By Brad Torch
There are 16 months until the 2020 election. The Democratic field of 24 candidates begin debating in a week and President Trump has kicked off his re-election campaign. It’s incredibly early to take a guess who is going to win the Democratic nomination, let alone trying to figure out if Trump is going to continue his time in office or if a new President will take over The White House. Yet here we are already, hearing about early polling. Polling that likely means nothing in terms of who will be leading our country through 2024. I have so many questions surrounding this phenomenon, I’ve decided to delve into it head first. Over the last week multiple states have been polled, including Michigan, Iowa, North Carolina, and Texas. Most of these polls from different pollsters show Trump trailing up to 6 potential Democratic contenders, by up to 12 points. National polls also show potential Democratic nominees leading Trump as much as 13 points. How much stock can we possibly put into these polls this early in the election cycle? How much can we trust the polls after 2016 polling was so inaccurate? Why do we even care so much about these polls?

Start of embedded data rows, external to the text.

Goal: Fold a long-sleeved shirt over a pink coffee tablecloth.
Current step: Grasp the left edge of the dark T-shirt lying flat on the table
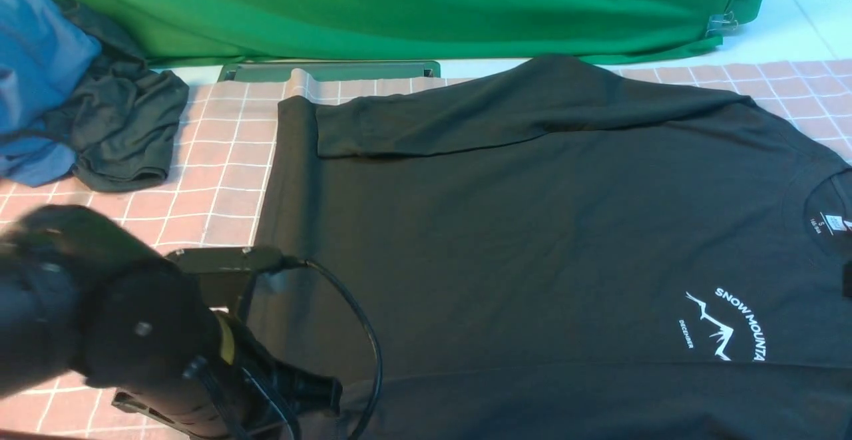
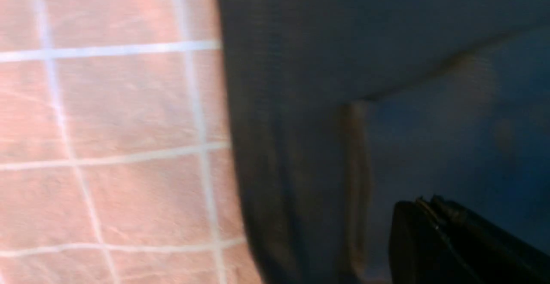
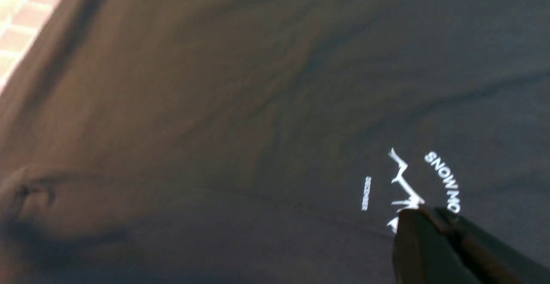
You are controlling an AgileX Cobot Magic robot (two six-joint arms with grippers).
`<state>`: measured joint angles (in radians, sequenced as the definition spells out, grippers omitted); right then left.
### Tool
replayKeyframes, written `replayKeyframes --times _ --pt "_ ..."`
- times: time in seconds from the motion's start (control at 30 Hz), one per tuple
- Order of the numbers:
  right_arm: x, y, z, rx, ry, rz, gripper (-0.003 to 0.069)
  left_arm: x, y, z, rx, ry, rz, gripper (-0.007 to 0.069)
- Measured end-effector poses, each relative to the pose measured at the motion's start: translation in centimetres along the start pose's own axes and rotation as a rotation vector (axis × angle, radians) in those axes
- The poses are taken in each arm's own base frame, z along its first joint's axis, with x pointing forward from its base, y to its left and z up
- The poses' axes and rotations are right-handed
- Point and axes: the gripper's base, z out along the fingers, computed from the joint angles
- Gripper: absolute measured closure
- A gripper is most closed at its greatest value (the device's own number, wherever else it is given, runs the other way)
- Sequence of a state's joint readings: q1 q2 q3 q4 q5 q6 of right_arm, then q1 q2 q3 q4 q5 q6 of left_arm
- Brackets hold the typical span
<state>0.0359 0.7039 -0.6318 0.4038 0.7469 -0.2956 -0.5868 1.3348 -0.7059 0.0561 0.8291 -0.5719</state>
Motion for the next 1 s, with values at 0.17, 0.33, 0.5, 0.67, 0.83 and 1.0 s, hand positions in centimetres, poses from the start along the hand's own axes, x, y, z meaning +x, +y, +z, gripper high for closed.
replayKeyframes --times 0.17,0.33,0.5,0.67,0.83,1.0 --pt "-0.1 0.0 0.0 -0.003 -0.01 0.002 0.062 -0.5 0.0 1.2 -0.046 0.002 0.022 0.0598" --pt "-0.1 0.0 0.0 -0.004 -0.01 0.002 0.062 -1.1 -0.3 2.5 -0.055 -0.011 0.046 0.0463" --pt "-0.1 0.0 0.0 -0.004 -0.012 0.0 0.0617 -1.5 -0.8 3.4 -0.032 -0.03 0.044 0.026" --pt "-0.1 0.0 0.0 -0.004 -0.013 0.0 0.0617 -1.7 -0.9 4.3 -0.038 -0.018 0.05 0.0159" --pt "-0.1 0.0 0.0 -0.004 -0.013 -0.003 0.0614 -1.8 -1.0 5.2 -0.051 0.005 0.055 0.0171" --pt "-0.1 0.0 0.0 -0.004 -0.013 -0.007 0.0614 -1.9 -1.2 5.3 -0.036 0.003 0.06 0.0353"
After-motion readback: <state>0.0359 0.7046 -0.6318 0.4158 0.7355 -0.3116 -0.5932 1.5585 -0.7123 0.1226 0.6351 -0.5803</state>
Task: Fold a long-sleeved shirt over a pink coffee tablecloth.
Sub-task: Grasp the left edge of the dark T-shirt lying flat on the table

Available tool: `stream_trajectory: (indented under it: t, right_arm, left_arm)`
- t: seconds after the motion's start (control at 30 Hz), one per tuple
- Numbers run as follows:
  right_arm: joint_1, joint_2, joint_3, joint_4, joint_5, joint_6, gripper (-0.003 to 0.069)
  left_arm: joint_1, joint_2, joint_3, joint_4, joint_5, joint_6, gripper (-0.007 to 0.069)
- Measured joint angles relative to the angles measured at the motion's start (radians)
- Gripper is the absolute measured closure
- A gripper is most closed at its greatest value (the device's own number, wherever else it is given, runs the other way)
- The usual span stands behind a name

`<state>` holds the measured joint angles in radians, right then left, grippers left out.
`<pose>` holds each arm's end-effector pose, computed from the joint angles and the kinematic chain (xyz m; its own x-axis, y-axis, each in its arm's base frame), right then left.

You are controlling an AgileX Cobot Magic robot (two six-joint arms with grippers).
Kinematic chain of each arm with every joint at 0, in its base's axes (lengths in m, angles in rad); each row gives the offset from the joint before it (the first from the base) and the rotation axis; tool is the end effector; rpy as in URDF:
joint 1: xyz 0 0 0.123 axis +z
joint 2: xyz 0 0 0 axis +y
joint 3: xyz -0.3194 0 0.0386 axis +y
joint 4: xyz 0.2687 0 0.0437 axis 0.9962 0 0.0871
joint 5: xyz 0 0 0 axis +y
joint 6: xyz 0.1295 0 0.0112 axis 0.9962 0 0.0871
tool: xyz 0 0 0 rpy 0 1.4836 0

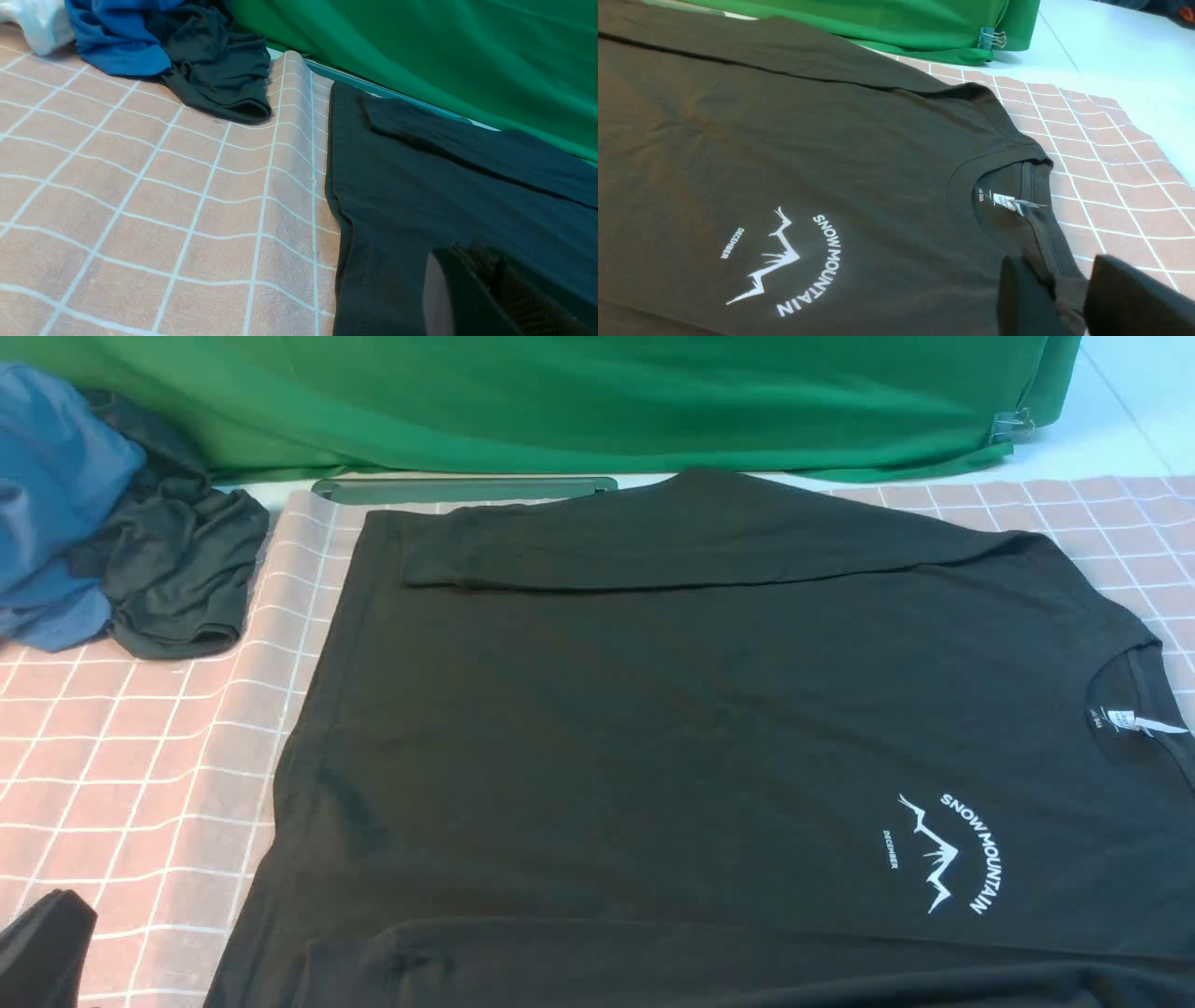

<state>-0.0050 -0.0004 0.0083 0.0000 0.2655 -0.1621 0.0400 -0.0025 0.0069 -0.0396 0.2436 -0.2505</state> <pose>0.0773 -0.0004 0.1789 -0.1835 -0.1605 -0.9698 -0.0249 0.9870 -0.1586 0.0777 0.0019 0.1824 -0.1445 -0.2909 -0.9458 -0.0748 0.9563 -0.2827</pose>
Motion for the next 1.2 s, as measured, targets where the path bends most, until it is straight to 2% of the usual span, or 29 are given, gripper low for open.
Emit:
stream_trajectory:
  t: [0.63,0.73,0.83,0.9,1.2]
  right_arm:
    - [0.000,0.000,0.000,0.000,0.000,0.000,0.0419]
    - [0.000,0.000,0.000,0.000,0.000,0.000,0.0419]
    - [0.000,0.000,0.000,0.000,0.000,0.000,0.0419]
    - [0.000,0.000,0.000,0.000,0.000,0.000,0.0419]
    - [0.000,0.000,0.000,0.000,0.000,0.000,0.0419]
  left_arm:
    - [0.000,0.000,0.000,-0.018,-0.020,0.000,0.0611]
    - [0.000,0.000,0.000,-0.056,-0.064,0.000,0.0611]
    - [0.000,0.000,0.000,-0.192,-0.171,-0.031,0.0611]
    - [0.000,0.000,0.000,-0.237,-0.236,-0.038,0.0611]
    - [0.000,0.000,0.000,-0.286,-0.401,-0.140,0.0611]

Presidential polling dates back to 1824 when John Quincy Adams, Andrew Jackson, and William H. Crawford all took a considerable share of the electoral college and the U.S. House of Representatives had to perform a contingent election to select a President. Needless to say, the polling which took place in taverns, militia offices, and public meetings, was hardly scientific, however even two centuries ago, there was a desire to forecast the results of the election. Our desire to predict the future has always existed in the same way we try to predict outcomes of sporting events, the stock market, and many other future events. Obviously, polling has evolved in many ways. Between 1984 and 2000, polling skyrocketed with access to further means of communication. After 2000, polling continued to grow with the development of interactive-voice-response (IVR) and internet polling opportunities. With more access to more voters, is it possible we have taken a step backwards? Nonprobability polls such as opt-in and internet polls are gaining popularity and do not provide accurate results due to sampling issues. Probability polls are also becoming more difficult to obtain due to non response and the increasing number of mobile phone only households. Furthermore, increased politicization in media creates motivation to systematically skew a polls results by weighting the sample one direction or another. This makes today’s polls extremely difficult to trust.

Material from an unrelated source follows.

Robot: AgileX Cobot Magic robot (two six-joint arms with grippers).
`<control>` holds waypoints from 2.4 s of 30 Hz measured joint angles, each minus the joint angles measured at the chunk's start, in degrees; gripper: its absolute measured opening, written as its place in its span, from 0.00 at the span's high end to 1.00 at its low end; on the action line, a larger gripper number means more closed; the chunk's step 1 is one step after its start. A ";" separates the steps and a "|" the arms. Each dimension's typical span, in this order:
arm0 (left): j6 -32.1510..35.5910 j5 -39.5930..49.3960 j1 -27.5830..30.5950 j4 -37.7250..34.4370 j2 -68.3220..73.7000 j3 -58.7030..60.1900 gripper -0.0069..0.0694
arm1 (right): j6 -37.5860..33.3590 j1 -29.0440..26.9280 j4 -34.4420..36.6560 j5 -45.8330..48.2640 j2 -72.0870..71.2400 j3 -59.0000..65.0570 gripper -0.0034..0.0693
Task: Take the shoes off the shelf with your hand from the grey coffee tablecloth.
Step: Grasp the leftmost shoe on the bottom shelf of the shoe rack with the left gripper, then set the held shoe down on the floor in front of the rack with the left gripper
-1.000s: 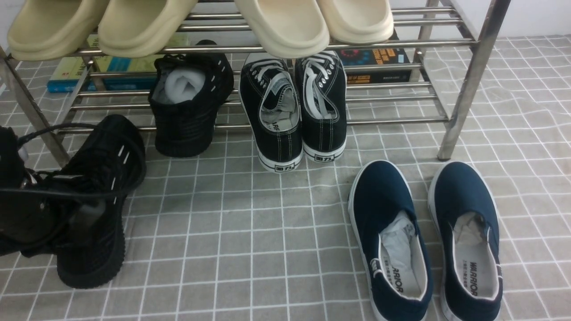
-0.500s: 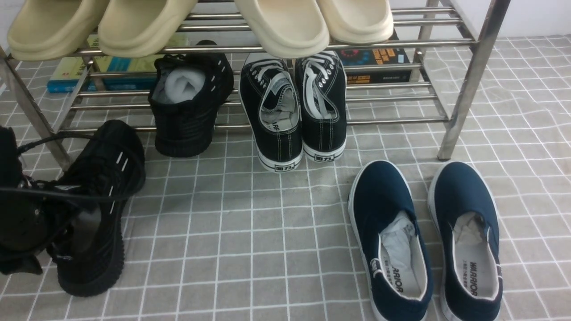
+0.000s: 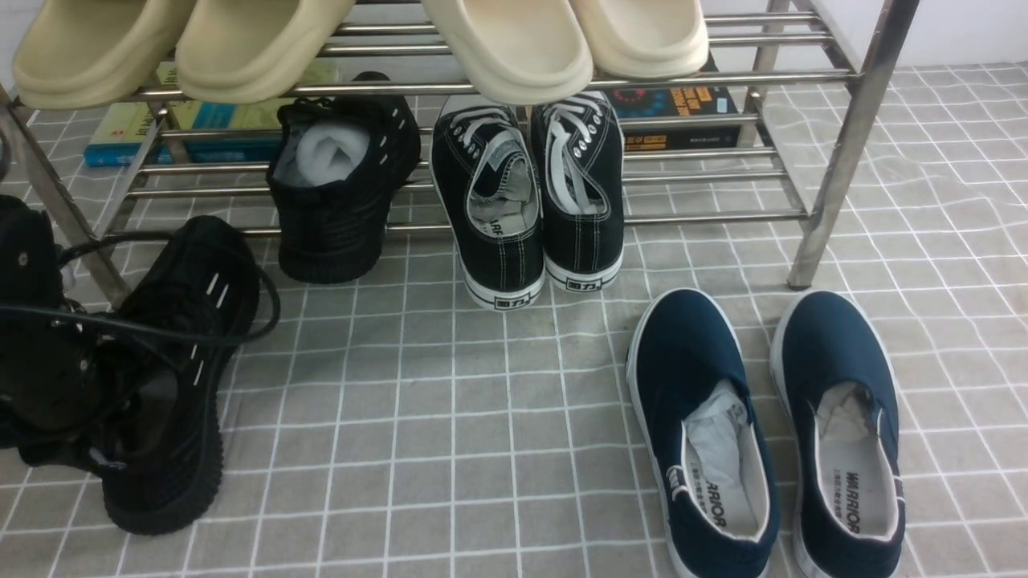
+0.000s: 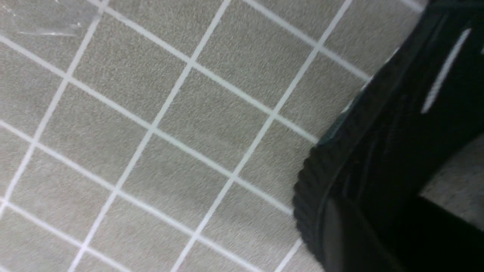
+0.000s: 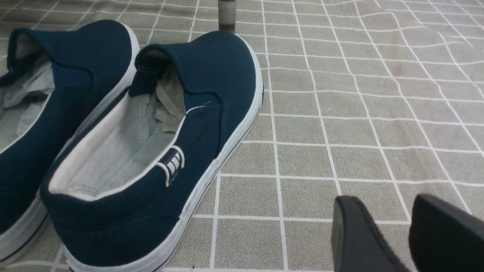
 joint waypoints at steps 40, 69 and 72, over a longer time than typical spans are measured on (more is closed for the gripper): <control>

As most people who had any interest in the 2016 Presidential election know, polls showed Hillary Clinton leading substantially throughout the election cycle, but the final results were not what the polls told us. Analysts still haven’t been able to pinpoint exactly what went wrong with the polling, but the issues above likely played a role in the inaccuracy of the results. What I question is, whether or not adjustments can and have been made to the polling process to elicit more accurate results for the 2020 election? Many analysts predicted that the 2018 midterm election polling would again be inaccurate, however nonpartisan polls were more accurate than the average polls since 1998. This could make reading polls in this election cycle even more confusing than ever before. Another interesting consideration is the potential effect of polling from 2016 on polling, as well as voting behavior for the 2020 election. Polling can have an effect on how we vote, as it did in 2016. Many voters did not vote due to their belief that Hillary Clinton was going to “run away" with the election, based on polling numbers. I suspect that the lack of trust in polling may create the opposite effect, driving more people to the voting booth for the candidate who is leading in the polls.
Plain and simple, my advice is to take any and all polling with a grain of salt. We have a long and daunting election cycle to get through, and at the end of the election, accurate or inaccurate, polling should have no bearing on the results. As Americans, we should be voting not for who the polls indicate is the frontrunner or the underdog, but for whom each of us individually believe is the right person for the job. Polls can be an indicator, but are not an exact science, as was proven in 2016. Instead of trying to predict the future, it is our job to create it.